The dict comprehension looks like this:
return {
n : self.method(d) for n, d in zip(ns, ds)
}
The self.method took about 40% of the call, but this is expected because this method is expensive (it queries a database), and the other 60% appears to be from the overhead of the dict comprehension call according to `cProfile`.
Is there a faster way to write the above?
I was expecting dict comprehension to take a negligible amount of time.
Possibly, but finicky, and perhaps just not really worth it.
The underlying problem is likely:
The resulting (comprehension) dict grows rapidly, and every so often, Python needs to allocate new memory (depending also on the size of the 5000 values); possibly also shuffling the old data to its new memory location. If you can find a way to preallocate the memory beforehand, that will be faster. But I've no idea how to do that, and that's not really the intention when using Python (memory allocation should be invisible to a user/programmer).

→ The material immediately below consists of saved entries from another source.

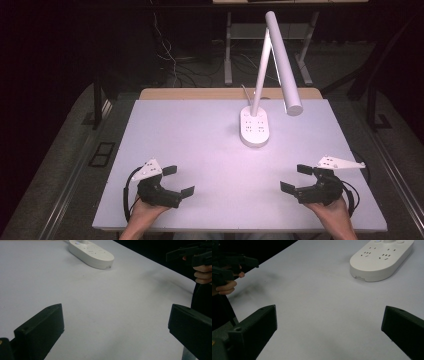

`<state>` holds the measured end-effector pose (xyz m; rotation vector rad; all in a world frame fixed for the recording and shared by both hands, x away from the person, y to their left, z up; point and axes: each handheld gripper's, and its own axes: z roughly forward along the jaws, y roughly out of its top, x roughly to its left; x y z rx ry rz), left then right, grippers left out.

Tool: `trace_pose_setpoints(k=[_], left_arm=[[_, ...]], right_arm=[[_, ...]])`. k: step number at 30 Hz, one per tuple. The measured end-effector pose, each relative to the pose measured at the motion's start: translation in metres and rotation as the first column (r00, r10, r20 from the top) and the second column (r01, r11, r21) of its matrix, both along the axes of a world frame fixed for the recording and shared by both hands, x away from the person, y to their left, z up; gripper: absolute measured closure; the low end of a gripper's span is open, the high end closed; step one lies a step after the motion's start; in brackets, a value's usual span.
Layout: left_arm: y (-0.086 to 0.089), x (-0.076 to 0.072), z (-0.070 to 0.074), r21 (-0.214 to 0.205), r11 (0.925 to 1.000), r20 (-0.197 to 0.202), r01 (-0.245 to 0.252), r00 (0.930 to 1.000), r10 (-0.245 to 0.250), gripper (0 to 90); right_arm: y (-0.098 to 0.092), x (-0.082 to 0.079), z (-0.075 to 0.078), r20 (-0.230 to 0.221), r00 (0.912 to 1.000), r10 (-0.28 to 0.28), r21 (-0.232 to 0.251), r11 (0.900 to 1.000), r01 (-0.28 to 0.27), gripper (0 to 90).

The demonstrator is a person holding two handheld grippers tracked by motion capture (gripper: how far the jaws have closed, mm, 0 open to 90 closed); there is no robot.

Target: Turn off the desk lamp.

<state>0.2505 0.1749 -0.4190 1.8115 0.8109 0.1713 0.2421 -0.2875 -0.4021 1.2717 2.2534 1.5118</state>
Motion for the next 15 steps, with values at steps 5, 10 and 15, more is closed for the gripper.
trace_pose_setpoints(k=[5,10,15], left_arm=[[0.0013,0.0001,-0.0002,0.004,1.0,0.003,-0.004,1.0,0.004,0.0],[0.0001,0.0,-0.0006,0.013,0.9999,0.002,0.004,1.0,-0.005,0.0],[-0.0009,0.0005,-0.0015,0.016,0.9998,-0.002,0.014,0.9999,-0.014,0.0]], right_arm=[[-0.0002,-0.0002,0.0,0.0,1.0,0.003,0.0,1.0,-0.003,0.1],[0.0001,-0.0008,0.0009,0.004,1.0,0.005,-0.001,1.0,-0.005,0.1],[0.0038,-0.0022,0.001,-0.004,0.9997,0.023,-0.028,0.9994,-0.023,0.2]])
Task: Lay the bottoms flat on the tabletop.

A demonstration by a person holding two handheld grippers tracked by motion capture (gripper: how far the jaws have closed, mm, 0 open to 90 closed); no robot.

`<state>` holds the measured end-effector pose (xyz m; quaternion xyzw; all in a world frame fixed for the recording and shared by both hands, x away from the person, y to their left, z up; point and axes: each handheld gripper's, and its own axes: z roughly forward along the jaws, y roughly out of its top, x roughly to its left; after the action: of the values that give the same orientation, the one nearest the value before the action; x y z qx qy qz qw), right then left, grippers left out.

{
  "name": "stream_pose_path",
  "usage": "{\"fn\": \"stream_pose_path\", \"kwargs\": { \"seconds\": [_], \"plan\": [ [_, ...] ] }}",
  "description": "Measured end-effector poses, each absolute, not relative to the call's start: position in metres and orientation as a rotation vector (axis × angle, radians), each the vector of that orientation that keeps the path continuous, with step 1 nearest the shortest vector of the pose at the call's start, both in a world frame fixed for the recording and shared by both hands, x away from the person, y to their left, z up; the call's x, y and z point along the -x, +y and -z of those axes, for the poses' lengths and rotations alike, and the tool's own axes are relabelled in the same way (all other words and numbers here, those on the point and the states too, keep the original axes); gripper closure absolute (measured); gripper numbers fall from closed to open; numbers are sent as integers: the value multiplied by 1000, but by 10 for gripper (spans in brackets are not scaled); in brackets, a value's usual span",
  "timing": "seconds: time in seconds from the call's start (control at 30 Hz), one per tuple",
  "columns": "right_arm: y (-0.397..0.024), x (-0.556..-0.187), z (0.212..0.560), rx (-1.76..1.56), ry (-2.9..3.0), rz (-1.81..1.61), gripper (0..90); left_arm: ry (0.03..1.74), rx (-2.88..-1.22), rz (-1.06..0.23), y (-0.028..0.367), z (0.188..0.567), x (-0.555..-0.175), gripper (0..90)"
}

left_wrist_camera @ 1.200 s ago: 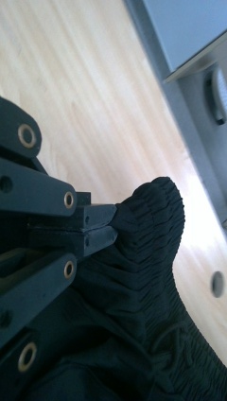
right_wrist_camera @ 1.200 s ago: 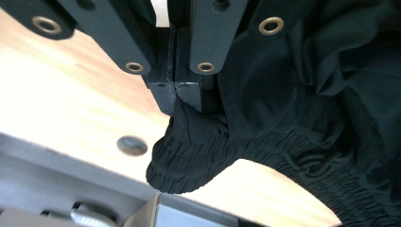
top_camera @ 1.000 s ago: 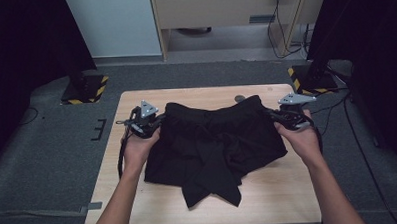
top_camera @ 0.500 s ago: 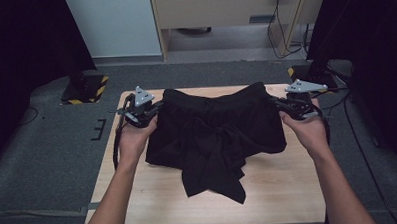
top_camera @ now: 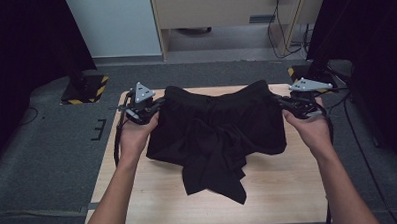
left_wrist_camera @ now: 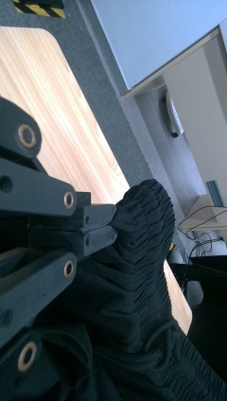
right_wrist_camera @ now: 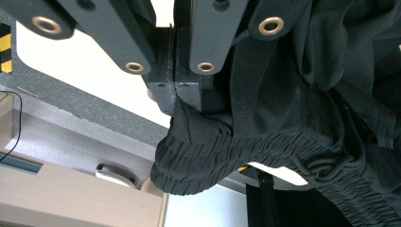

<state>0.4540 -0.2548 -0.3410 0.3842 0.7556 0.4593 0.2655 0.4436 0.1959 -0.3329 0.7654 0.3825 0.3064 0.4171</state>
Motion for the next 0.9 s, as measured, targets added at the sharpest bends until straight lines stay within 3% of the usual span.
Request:
{"fn": "stream_pose_path", "kwargs": {
  "seconds": [0.9],
  "plan": [
    [-247,-455,293,-982,1997,-1256,892,943,-1865,-815,208,275,-446,897]
  ]
}}
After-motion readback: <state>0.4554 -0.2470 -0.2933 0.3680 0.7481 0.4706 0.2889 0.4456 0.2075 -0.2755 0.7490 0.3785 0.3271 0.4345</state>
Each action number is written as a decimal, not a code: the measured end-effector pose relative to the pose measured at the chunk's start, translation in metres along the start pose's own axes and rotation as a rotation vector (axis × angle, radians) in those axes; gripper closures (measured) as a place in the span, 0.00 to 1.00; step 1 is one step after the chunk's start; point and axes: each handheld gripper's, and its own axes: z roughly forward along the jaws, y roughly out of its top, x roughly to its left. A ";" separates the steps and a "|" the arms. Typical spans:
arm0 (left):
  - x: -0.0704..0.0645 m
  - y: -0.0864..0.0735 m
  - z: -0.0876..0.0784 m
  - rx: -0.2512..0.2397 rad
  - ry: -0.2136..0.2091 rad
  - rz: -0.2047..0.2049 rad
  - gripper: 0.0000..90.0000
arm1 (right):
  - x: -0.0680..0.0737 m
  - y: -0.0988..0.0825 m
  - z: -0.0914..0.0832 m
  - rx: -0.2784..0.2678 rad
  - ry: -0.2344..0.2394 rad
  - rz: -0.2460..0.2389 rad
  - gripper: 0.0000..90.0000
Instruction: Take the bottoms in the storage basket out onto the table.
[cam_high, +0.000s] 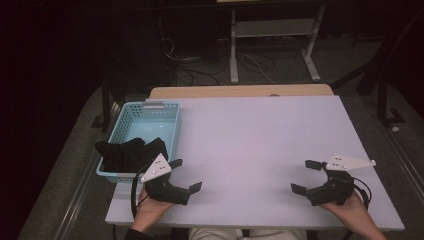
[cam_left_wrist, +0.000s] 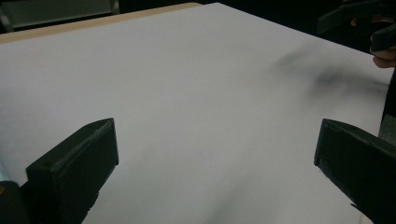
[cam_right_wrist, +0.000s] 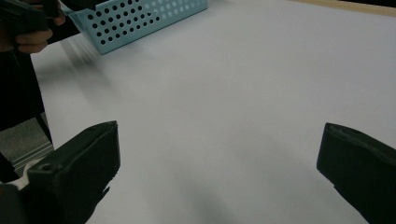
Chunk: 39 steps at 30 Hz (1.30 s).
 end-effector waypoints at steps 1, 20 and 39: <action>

The case to optimise a dict of a dict with 5000 keys (and then an inner dict), suggests it might be better to use a different data type altogether. Consider using NumPy (recarrays or perhaps just ordinary arrays) or Pandas. With Pandas, multi-index might be useful with your nested dict: the multi-index would consists of the several (3, afaict) layers of keys. You can then calculate the overall size beforehand, and allocate the necessary memory in one go, after which you start assigning values into the array or dataframe/series. Altogether, that will faster than what you're currently doing.